## GOAL OF THE EXERCISE
Set down exactly the lines from the first line of the records through the line that contains "Here is a photo", and leave every picture out.

=== Begin Enclosure ===

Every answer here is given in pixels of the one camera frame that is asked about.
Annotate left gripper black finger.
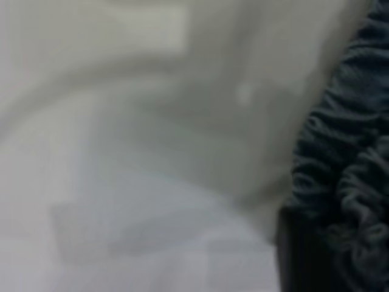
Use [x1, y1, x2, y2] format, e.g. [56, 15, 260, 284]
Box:
[275, 209, 332, 292]

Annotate blue denim kids jeans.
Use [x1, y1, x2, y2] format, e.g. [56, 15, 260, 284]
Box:
[284, 0, 389, 292]

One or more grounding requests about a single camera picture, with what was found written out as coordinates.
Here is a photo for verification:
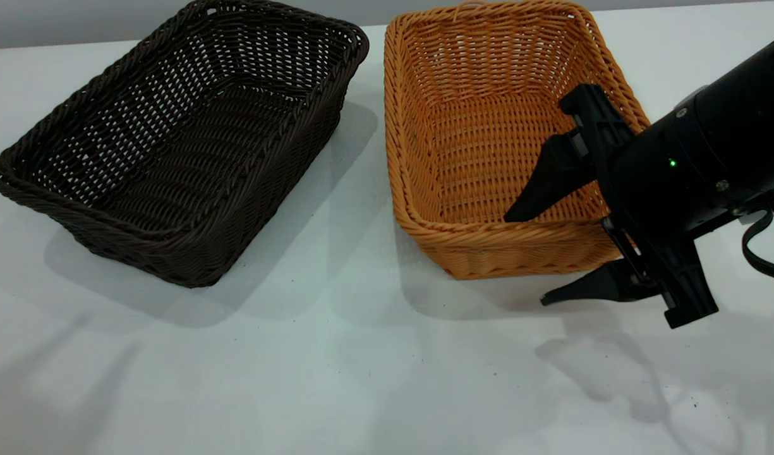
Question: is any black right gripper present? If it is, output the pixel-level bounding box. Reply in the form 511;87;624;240
504;83;736;330

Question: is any orange woven basket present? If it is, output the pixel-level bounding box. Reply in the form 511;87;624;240
384;0;651;281

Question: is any black woven basket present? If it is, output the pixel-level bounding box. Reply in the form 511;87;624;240
0;0;370;289

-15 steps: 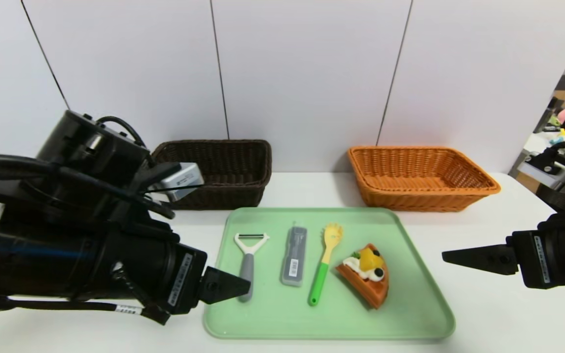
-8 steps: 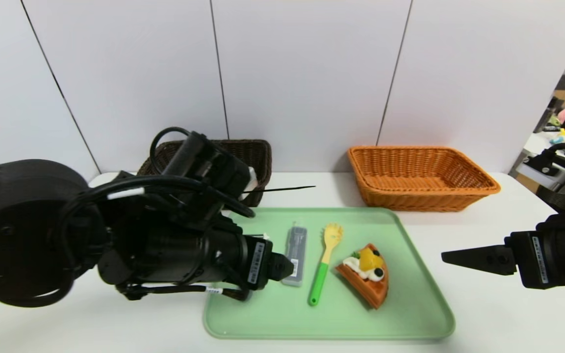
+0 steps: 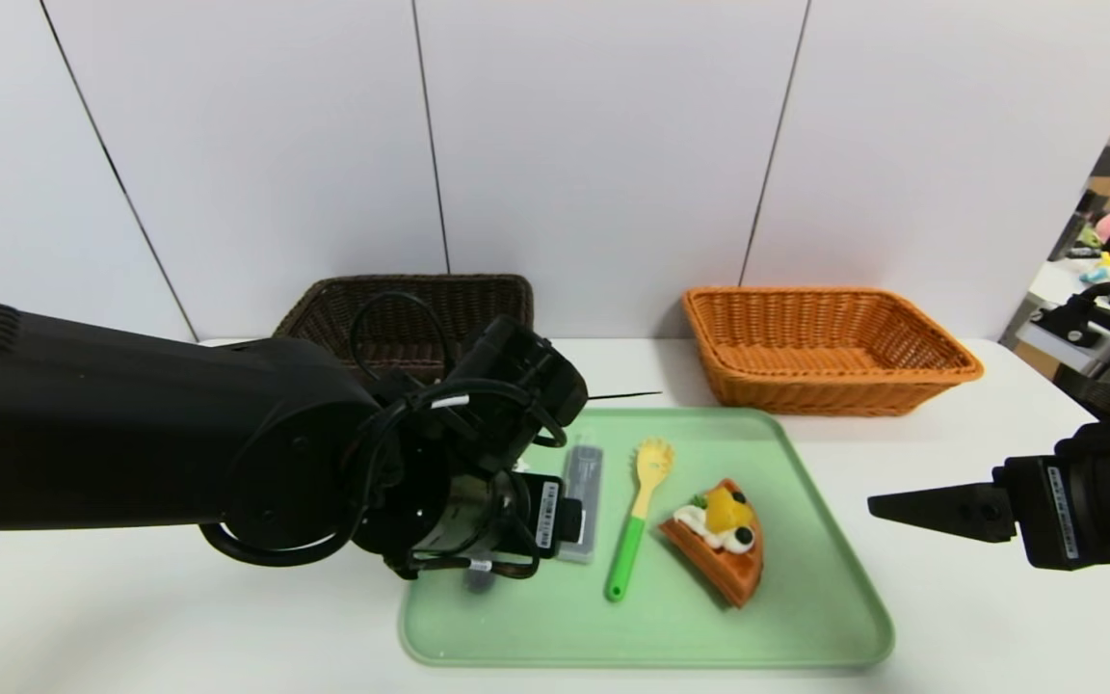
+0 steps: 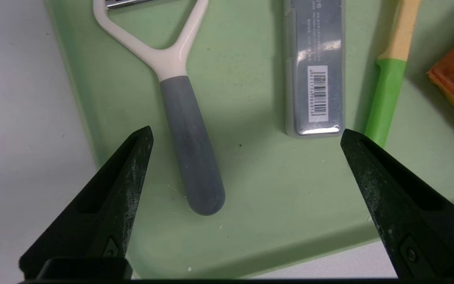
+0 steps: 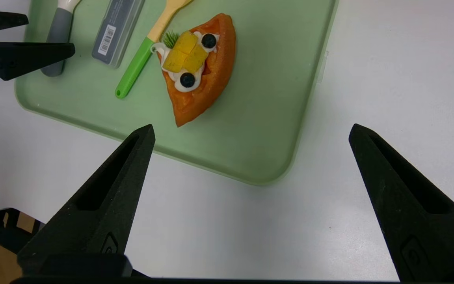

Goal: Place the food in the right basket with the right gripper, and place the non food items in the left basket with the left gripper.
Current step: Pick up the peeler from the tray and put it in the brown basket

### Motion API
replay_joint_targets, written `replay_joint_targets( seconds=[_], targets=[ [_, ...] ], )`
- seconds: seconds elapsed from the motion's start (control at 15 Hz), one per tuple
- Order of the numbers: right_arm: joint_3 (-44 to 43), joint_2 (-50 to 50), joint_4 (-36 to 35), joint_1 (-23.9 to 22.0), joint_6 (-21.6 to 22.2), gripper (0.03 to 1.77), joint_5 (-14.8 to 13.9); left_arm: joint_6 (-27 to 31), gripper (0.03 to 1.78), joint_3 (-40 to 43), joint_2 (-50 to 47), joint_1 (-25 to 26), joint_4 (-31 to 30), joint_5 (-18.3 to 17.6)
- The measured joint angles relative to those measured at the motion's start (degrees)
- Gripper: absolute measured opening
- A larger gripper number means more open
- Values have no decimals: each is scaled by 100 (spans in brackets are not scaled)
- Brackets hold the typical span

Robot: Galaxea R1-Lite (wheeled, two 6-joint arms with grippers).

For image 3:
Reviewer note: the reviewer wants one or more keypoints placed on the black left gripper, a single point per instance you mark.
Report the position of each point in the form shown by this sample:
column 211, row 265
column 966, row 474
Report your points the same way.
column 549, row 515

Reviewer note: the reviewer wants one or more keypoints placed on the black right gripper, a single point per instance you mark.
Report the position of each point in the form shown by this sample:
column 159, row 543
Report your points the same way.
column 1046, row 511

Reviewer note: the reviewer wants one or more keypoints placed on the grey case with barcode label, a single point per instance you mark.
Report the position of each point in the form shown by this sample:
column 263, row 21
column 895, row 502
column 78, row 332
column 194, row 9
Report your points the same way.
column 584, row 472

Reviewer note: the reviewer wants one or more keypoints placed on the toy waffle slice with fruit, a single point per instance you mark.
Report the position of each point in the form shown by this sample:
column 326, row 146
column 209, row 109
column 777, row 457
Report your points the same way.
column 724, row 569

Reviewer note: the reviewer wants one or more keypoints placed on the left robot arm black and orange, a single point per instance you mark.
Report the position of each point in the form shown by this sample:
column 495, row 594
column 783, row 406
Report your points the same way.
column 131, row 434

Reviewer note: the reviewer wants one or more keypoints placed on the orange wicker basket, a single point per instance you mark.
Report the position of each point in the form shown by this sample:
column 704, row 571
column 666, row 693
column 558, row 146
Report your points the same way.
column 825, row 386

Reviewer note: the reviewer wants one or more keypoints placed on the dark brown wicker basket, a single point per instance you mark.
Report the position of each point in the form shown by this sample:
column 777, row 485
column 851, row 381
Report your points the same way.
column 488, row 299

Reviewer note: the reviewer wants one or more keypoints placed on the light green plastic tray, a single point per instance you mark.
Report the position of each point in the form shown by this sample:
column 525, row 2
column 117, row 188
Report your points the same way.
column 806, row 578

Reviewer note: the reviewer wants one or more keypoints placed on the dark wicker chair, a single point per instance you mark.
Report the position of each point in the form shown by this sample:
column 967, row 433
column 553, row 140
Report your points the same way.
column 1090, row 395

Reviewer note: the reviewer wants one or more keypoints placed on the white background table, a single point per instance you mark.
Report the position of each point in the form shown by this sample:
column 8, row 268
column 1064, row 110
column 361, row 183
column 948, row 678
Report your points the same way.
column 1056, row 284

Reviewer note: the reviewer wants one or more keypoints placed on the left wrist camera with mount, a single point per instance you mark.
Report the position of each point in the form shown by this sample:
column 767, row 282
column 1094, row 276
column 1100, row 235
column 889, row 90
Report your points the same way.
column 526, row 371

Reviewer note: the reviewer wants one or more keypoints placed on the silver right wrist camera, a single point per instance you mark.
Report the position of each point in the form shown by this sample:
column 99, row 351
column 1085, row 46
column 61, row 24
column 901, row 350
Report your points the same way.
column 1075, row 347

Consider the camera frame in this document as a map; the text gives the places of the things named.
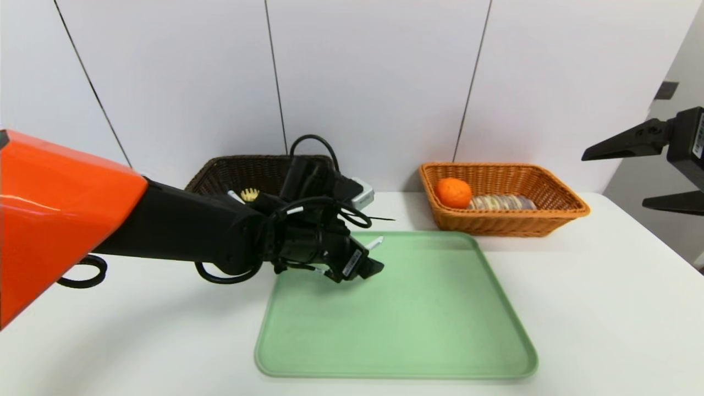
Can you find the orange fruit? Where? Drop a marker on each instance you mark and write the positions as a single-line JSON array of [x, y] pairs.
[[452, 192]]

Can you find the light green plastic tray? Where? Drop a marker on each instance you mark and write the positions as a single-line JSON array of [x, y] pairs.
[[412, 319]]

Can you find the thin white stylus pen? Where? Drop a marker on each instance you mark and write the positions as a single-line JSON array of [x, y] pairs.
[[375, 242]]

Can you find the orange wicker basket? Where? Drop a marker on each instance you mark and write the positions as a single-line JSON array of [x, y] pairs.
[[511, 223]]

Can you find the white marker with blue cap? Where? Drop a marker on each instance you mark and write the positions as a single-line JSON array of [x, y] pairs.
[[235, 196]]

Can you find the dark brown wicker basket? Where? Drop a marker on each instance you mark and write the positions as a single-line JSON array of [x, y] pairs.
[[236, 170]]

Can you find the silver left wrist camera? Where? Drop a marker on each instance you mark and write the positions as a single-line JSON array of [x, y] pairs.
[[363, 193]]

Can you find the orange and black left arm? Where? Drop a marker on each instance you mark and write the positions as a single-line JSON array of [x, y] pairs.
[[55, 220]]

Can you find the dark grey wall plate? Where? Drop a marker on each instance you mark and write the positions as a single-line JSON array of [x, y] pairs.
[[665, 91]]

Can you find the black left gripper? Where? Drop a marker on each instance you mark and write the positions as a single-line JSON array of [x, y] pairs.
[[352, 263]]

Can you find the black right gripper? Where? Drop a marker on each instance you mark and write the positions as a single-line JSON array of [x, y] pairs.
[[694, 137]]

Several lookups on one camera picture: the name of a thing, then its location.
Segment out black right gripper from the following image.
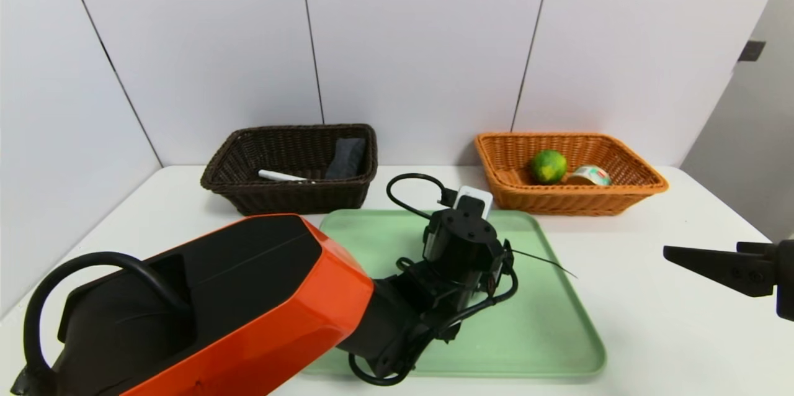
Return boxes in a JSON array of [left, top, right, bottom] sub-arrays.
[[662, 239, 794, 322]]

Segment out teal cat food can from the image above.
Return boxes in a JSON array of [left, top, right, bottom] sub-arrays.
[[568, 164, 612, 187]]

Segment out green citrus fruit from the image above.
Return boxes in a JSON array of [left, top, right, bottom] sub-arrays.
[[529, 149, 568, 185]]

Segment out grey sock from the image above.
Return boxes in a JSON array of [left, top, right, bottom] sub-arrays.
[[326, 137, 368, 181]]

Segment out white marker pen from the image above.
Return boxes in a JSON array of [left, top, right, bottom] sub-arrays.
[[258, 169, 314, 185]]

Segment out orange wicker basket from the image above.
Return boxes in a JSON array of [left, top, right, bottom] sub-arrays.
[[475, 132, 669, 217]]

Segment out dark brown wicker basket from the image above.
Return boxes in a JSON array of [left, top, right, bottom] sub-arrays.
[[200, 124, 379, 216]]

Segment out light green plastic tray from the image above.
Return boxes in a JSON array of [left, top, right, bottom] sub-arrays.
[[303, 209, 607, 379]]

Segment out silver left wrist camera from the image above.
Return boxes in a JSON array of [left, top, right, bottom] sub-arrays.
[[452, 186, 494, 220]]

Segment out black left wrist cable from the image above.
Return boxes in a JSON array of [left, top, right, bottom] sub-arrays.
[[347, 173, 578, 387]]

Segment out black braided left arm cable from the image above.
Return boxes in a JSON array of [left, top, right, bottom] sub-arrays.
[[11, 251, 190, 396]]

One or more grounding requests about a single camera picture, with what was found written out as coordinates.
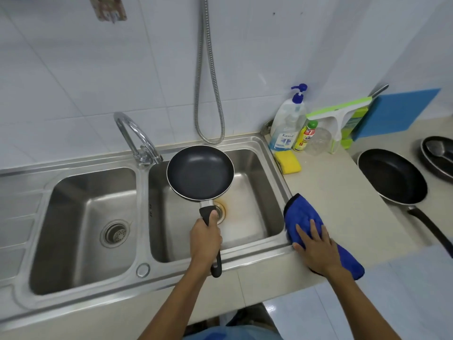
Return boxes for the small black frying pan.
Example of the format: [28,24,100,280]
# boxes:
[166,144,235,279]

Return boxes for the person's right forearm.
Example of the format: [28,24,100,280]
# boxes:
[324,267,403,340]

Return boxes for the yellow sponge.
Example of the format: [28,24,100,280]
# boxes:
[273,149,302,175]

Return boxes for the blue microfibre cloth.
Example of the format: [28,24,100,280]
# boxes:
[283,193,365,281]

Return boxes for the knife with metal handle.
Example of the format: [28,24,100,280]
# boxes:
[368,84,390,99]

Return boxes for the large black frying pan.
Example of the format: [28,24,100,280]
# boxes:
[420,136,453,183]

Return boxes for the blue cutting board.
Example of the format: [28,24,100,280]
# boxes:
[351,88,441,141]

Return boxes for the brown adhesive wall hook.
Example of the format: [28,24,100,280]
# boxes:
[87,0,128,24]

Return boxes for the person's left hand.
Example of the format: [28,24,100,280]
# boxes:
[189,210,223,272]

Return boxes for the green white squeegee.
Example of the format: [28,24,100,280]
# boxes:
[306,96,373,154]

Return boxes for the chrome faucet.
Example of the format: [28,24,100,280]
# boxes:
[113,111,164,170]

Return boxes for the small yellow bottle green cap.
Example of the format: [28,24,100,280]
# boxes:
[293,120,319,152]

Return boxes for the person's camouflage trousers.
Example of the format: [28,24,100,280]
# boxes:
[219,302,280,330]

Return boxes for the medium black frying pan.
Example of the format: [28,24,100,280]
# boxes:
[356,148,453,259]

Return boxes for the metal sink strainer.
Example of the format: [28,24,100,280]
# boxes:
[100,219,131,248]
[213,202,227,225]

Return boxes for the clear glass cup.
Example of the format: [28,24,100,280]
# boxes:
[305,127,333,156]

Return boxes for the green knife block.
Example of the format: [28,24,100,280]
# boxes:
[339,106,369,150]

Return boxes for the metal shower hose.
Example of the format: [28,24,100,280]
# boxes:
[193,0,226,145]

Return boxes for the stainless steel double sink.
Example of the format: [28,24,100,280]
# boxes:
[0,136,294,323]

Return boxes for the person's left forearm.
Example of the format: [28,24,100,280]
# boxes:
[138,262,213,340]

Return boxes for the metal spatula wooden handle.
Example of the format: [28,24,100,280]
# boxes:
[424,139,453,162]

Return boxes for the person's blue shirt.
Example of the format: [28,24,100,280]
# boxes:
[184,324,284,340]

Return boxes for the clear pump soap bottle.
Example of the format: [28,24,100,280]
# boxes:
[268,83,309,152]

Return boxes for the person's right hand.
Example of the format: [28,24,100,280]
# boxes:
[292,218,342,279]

=== End Enclosure ===

## TASK SOLUTION
Every answer here is given in pixels of the one camera frame that is asked about.
Annotate left gripper black finger.
Use [x1, y1, x2, y2] format, e.g. [56, 15, 260, 284]
Box:
[275, 209, 332, 292]

Annotate blue denim kids jeans.
Use [x1, y1, x2, y2] format, e.g. [56, 15, 260, 284]
Box:
[284, 0, 389, 292]

One or more grounding requests about a single camera picture, with what was found written out as coordinates.
Here is a photo for verification:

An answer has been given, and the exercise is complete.